Dataset extract:
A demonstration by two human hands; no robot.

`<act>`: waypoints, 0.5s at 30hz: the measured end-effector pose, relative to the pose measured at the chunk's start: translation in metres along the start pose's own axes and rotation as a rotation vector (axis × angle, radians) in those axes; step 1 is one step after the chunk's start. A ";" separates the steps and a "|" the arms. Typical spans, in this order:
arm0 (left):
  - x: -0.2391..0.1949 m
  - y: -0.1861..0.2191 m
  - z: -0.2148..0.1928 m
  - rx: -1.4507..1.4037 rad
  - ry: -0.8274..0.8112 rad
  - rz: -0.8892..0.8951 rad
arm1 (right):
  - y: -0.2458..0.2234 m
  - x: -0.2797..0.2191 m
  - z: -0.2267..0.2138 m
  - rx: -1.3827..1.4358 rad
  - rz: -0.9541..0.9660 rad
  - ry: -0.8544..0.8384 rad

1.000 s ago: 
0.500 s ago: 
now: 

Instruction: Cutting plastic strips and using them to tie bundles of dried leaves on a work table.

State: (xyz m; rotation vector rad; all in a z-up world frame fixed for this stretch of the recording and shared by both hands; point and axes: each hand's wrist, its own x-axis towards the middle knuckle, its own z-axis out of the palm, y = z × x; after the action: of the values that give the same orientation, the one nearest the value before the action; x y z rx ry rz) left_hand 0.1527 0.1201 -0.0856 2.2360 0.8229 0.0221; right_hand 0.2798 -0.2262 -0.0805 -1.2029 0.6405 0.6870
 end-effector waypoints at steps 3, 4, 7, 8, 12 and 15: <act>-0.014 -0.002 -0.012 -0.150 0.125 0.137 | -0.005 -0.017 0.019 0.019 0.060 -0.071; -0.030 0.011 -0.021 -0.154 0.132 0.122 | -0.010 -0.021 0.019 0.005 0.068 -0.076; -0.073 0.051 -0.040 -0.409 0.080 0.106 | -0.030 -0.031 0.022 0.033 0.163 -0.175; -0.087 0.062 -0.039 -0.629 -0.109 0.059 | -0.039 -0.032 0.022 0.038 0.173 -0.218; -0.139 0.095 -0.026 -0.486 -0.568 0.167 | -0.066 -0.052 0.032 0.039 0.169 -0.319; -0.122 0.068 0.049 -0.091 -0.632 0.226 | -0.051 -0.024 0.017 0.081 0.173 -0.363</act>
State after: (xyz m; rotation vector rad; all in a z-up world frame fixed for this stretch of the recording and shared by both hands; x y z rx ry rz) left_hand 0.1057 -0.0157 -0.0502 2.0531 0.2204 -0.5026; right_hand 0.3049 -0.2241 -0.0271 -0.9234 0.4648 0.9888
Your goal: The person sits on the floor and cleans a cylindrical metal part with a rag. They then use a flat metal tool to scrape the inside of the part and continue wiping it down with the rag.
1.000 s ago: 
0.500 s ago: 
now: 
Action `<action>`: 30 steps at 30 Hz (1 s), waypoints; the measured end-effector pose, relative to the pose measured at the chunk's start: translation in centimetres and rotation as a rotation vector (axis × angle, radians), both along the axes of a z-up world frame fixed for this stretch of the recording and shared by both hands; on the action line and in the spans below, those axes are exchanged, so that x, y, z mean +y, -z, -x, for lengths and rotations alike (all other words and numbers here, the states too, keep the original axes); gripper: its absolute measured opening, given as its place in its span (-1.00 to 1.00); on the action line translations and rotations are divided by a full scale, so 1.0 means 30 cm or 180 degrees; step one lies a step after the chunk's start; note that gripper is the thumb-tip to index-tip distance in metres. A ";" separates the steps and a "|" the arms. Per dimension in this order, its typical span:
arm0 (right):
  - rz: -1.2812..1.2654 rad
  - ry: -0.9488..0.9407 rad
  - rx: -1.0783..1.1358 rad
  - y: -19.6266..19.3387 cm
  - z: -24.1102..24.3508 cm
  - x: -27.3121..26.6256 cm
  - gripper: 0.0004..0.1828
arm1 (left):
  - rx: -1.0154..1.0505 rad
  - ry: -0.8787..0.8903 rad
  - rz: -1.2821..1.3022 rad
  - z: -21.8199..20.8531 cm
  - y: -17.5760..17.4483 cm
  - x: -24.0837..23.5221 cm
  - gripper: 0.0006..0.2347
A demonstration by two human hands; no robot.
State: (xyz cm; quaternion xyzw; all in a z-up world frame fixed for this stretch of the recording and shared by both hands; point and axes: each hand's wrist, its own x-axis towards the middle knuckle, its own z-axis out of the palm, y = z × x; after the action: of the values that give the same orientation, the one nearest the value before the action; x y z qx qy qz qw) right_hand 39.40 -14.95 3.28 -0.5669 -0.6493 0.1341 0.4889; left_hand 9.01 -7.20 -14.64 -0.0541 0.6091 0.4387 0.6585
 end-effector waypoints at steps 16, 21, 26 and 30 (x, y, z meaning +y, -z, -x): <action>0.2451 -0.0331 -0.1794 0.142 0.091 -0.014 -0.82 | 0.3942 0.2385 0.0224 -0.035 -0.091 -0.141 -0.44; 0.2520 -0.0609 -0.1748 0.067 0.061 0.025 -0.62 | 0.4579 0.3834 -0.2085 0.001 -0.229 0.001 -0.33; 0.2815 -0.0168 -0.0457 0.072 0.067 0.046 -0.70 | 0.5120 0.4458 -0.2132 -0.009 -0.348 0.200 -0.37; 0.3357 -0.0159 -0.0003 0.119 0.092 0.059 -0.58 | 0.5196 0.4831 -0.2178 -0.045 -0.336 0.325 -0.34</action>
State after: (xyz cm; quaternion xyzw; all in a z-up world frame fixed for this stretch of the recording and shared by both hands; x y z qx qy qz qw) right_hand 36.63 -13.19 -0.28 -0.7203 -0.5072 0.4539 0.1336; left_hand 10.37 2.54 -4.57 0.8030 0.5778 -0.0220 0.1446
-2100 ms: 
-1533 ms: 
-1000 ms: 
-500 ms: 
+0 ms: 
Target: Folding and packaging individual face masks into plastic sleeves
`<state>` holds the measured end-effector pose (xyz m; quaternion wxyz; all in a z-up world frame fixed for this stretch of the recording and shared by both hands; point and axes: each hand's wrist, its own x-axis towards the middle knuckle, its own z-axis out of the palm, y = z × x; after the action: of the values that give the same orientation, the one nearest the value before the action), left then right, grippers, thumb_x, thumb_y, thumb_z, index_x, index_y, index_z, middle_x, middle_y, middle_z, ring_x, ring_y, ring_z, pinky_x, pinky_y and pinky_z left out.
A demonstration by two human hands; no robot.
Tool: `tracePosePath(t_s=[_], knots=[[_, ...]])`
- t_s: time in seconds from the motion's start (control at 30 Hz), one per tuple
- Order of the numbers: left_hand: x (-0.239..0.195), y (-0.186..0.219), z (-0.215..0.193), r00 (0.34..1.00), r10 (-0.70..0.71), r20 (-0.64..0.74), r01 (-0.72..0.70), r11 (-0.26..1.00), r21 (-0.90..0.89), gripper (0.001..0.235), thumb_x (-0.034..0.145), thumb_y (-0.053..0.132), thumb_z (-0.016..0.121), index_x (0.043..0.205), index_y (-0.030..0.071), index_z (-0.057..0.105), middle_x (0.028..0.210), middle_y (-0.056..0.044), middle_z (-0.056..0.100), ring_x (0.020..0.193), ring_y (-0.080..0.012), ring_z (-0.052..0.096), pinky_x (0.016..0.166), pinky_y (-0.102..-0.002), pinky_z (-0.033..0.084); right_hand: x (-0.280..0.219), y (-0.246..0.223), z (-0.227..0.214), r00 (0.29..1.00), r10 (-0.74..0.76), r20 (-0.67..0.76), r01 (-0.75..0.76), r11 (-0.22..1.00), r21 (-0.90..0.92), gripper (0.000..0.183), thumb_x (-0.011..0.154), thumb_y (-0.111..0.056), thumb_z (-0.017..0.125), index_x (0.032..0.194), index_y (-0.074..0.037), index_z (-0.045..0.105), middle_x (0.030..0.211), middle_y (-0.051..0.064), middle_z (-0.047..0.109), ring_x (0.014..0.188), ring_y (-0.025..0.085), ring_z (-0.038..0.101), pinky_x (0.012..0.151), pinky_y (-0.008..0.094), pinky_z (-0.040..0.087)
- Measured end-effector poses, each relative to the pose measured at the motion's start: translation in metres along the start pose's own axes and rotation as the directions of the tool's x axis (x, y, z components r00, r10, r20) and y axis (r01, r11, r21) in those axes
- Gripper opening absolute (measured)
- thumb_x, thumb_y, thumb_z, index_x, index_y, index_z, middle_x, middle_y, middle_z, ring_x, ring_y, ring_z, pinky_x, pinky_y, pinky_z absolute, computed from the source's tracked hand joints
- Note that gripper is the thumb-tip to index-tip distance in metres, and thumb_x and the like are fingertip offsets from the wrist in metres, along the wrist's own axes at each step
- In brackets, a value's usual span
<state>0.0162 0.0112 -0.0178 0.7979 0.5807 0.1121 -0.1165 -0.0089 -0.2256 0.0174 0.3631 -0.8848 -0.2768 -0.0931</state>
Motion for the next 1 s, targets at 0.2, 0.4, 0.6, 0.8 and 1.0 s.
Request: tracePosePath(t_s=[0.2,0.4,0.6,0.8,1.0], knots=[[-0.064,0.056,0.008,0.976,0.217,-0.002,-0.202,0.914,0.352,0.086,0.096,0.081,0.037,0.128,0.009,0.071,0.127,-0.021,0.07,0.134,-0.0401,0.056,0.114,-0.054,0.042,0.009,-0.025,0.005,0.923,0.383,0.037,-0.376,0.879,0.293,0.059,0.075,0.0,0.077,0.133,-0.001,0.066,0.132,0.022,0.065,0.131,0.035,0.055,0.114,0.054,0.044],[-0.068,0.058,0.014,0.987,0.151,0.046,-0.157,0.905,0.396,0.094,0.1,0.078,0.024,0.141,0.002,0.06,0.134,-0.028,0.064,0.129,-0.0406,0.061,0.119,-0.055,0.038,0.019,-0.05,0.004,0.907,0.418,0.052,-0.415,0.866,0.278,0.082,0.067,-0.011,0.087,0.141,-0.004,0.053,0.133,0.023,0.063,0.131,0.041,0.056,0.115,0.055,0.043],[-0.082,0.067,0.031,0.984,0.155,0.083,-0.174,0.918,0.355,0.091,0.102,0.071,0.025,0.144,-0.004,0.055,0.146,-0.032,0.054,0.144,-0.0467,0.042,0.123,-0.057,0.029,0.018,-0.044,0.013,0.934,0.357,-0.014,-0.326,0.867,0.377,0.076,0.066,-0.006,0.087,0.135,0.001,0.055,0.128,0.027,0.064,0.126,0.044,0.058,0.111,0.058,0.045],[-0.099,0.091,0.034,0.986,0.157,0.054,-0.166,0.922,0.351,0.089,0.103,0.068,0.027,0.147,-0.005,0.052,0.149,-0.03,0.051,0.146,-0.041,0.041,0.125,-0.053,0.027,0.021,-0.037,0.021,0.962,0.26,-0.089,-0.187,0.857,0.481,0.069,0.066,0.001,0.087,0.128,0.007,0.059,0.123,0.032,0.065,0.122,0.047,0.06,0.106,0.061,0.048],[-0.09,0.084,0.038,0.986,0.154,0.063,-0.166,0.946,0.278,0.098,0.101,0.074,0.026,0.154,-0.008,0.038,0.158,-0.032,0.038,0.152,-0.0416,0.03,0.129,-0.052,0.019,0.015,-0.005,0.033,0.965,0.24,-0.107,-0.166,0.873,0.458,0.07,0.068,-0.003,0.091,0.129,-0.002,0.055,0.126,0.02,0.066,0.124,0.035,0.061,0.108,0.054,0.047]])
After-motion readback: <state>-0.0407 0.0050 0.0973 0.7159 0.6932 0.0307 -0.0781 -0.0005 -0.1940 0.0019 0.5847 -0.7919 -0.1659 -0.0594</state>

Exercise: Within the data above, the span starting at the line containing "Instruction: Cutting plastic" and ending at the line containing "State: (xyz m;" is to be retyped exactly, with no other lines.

Your response:
Instruction: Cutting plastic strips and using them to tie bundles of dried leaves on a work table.

State: (xyz m; rotation vector rad; all in a z-up world frame fixed for this stretch of the recording and shared by both hands; point and axes: each hand's wrist, its own x-axis towards the middle knuckle, its own z-axis out of the palm, y = z × x; after the action: of the values that give the same orientation, the one nearest the value before the action; x y z rx ry rz) left_hand 0.1527 0.1201 -0.0856 2.2360 0.8229 0.0221; right_hand 0.2798 -0.2262 -0.0805 -1.2029 0.6405 0.6870

That is the complete answer.